[Start of Attachment]

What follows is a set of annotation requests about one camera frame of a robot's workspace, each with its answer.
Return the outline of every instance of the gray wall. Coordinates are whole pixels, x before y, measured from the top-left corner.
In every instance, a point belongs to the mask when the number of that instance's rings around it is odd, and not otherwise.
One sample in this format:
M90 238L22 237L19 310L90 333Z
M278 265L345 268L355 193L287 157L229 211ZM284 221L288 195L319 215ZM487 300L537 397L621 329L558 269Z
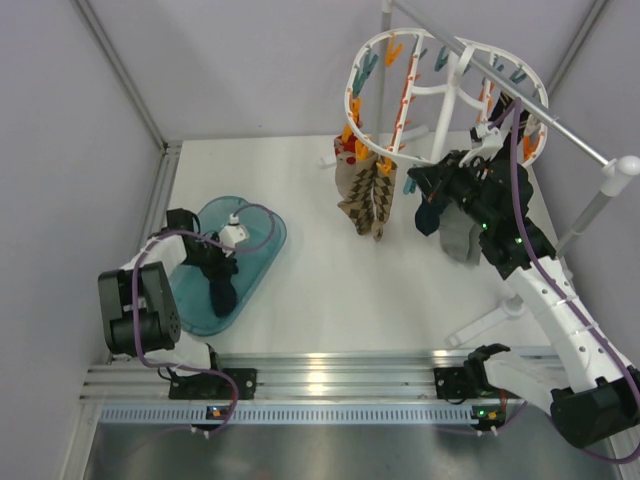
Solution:
M640 2L611 2L552 111L610 158L640 156ZM599 168L550 135L536 172L559 232L598 190ZM614 343L640 363L640 179L615 199L568 259L576 286Z
M349 70L379 31L381 0L92 3L160 129L184 139L340 131ZM544 80L590 0L413 3L456 35L520 56ZM415 25L397 12L393 26ZM433 60L438 50L431 49ZM396 87L405 69L395 70ZM397 97L387 97L395 112ZM440 107L429 107L433 120ZM467 128L475 115L469 118ZM415 112L412 119L425 120Z
M0 476L53 478L158 153L68 0L0 2Z

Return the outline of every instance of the white floor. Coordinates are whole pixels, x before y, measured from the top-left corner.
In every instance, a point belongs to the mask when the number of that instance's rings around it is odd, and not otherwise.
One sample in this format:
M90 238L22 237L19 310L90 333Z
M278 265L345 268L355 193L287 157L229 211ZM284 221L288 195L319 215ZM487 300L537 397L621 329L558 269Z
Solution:
M331 136L183 144L172 208L198 212L213 198L237 195L268 206L288 229L285 246L235 323L207 339L219 352L448 349L449 335L512 294L484 258L477 268L456 264L440 250L437 234L425 238L416 230L419 195L402 194L409 165L400 165L382 241L358 236L336 206L334 170L317 166L332 153ZM538 193L530 215L554 241ZM527 314L464 347L494 342L549 344Z

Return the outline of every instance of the black fabric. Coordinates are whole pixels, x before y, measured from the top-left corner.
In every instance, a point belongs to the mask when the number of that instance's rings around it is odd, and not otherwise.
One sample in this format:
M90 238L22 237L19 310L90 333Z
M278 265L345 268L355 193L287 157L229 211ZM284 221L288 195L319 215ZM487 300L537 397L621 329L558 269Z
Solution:
M213 312L219 318L231 314L238 304L238 294L231 283L231 278L210 279L209 294Z
M217 242L220 237L213 232L211 238ZM202 274L209 280L211 307L217 317L223 318L231 314L238 304L238 293L231 283L231 277L238 273L238 261L233 255L227 257L222 249L210 246L206 266L201 266Z
M427 202L424 195L421 195L422 203L416 210L415 222L416 228L428 237L440 227L440 215L444 212L446 204L434 205Z
M500 97L498 97L498 102L494 107L491 115L489 116L489 123L495 122L502 112L504 112L509 105L513 102L512 98L504 92L500 93ZM527 120L529 119L529 112L527 110L522 110L520 113L520 125L518 125L518 144L522 141L522 137L524 136L524 128L527 126ZM498 152L495 158L501 157L501 154L509 155L511 151L511 129L509 129L509 133L507 134L504 142L502 144L502 148Z

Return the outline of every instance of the teal tray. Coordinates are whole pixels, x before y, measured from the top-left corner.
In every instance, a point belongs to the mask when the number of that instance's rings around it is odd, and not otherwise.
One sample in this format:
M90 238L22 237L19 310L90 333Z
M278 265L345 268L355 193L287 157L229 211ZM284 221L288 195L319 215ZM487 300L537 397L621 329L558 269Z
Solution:
M229 215L238 208L248 204L240 197L220 197L209 202L198 213L201 231L220 231L229 221ZM238 215L240 223L249 230L249 240L238 245L238 248L249 248L263 242L271 230L269 215L258 208L247 208ZM276 229L269 242L253 253L239 253L238 274L231 277L231 283L238 293L236 308L224 318L213 313L209 295L209 281L198 267L180 265L169 277L182 328L194 335L208 337L222 332L234 322L242 308L260 284L260 280L278 255L287 238L287 228L278 215L274 213Z

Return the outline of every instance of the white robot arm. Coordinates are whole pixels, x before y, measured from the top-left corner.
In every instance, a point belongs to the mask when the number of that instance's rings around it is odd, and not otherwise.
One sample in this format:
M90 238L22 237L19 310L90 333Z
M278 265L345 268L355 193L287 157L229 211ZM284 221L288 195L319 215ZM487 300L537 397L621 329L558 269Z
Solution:
M427 201L454 202L482 226L480 246L484 256L530 307L564 367L564 371L540 367L508 347L494 344L469 355L465 381L478 396L504 389L540 408L552 417L563 437L578 448L636 425L640 416L631 385L640 385L640 374L608 343L564 277L553 247L524 217L533 193L526 170L517 166L517 194L520 205L525 206L521 207L523 228L549 279L532 265L520 237L511 198L509 152L498 154L492 161L481 158L471 165L462 162L464 158L465 152L451 152L437 166L409 169L409 176ZM556 293L550 281L568 298ZM594 333L603 339L605 348ZM609 353L618 357L620 364Z
M197 216L187 210L167 212L170 230L193 231ZM249 238L248 230L231 215L229 223L217 234L216 240L229 248ZM138 258L145 254L140 265L138 283L140 295L131 298L131 279ZM98 279L104 336L113 354L137 356L133 336L132 305L137 302L140 317L140 336L145 357L160 363L188 365L201 369L215 369L212 351L206 343L182 334L180 316L171 293L168 277L182 264L200 267L205 277L215 278L216 286L235 290L231 276L237 273L231 250L213 247L192 237L173 236L156 242L151 237L140 252L118 270L104 272ZM194 375L175 369L182 377Z

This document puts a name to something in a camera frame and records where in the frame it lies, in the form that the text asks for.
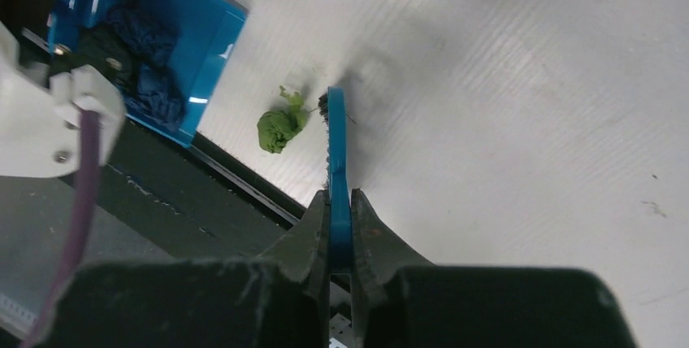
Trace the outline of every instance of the blue cloth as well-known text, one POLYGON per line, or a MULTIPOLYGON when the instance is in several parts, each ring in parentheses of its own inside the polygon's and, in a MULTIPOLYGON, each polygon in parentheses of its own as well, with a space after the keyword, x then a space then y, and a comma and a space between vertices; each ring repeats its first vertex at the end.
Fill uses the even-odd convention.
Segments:
POLYGON ((140 8, 112 7, 105 21, 144 62, 155 67, 167 64, 177 38, 151 14, 140 8))
POLYGON ((177 131, 184 116, 184 97, 171 71, 157 71, 143 64, 139 71, 136 97, 125 96, 127 108, 148 116, 169 131, 177 131))

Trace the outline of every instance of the metal screw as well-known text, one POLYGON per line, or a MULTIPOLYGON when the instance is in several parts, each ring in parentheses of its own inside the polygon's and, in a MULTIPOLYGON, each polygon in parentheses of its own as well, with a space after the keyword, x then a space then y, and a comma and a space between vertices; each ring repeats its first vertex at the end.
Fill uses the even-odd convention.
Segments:
POLYGON ((106 58, 106 62, 108 62, 110 67, 112 67, 116 71, 119 72, 120 70, 122 70, 122 63, 120 61, 118 61, 117 59, 108 57, 108 58, 106 58))
POLYGON ((59 150, 56 151, 55 154, 53 154, 53 161, 55 161, 56 163, 66 163, 71 156, 72 153, 66 150, 59 150))
POLYGON ((64 44, 58 43, 55 45, 54 52, 57 55, 65 55, 65 54, 71 53, 72 51, 69 49, 69 47, 65 46, 64 44))

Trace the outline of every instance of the green crumpled cloth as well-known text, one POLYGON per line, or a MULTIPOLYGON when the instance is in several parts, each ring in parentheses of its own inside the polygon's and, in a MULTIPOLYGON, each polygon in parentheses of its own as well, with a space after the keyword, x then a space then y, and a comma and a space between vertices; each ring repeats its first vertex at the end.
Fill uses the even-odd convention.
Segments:
POLYGON ((258 120, 258 144, 261 149, 271 153, 281 153, 282 149, 306 126, 308 114, 301 108, 304 98, 296 92, 288 94, 280 86, 280 96, 287 99, 286 111, 268 111, 258 120))

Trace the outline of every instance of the white mount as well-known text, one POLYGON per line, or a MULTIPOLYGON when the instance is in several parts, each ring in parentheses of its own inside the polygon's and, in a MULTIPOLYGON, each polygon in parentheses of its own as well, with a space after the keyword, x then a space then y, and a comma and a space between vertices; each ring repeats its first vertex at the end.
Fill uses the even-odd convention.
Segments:
POLYGON ((50 78, 50 91, 17 70, 19 45, 0 24, 0 176, 56 177, 79 162, 79 110, 101 114, 103 165, 124 123, 124 101, 94 67, 50 78))

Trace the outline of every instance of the cable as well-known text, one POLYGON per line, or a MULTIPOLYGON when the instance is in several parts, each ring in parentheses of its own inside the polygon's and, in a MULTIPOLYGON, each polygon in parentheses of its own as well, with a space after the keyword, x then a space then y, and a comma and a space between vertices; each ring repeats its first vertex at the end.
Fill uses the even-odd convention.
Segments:
POLYGON ((58 273, 55 275, 53 284, 50 287, 48 298, 43 303, 41 313, 39 313, 36 322, 34 322, 28 336, 19 348, 29 348, 43 333, 46 321, 51 318, 49 315, 51 315, 54 309, 59 293, 62 292, 65 284, 72 277, 84 258, 89 231, 91 230, 91 222, 93 221, 93 213, 96 209, 98 182, 101 175, 99 164, 101 129, 98 118, 99 114, 95 111, 81 111, 80 113, 79 169, 76 172, 76 192, 74 205, 71 209, 67 242, 65 242, 62 259, 58 266, 58 273))

[End of Attachment]

▶ _WORK ORDER_
Could you show every line of the listing that holds the string "from"?

▶ _TASK SOLUTION_
Return the outline of every instance of the gray wall. Coordinates are whole pixels, x before y, measured from the top-left corner.
Return the outline of every instance of the white floor. Coordinates are whole pixels, x before y, measured from the top-left corner.
Return the outline of every instance of the black fabric. Coordinates are whole pixels, x before y, measured from the top-left corner.
Return the outline of every instance of the teal tray. Coordinates are whole pixels, x before y, measured from the top-left corner.
Return the outline of every instance of the white robot arm. Coordinates are whole pixels, x before y, measured from the top-left corner.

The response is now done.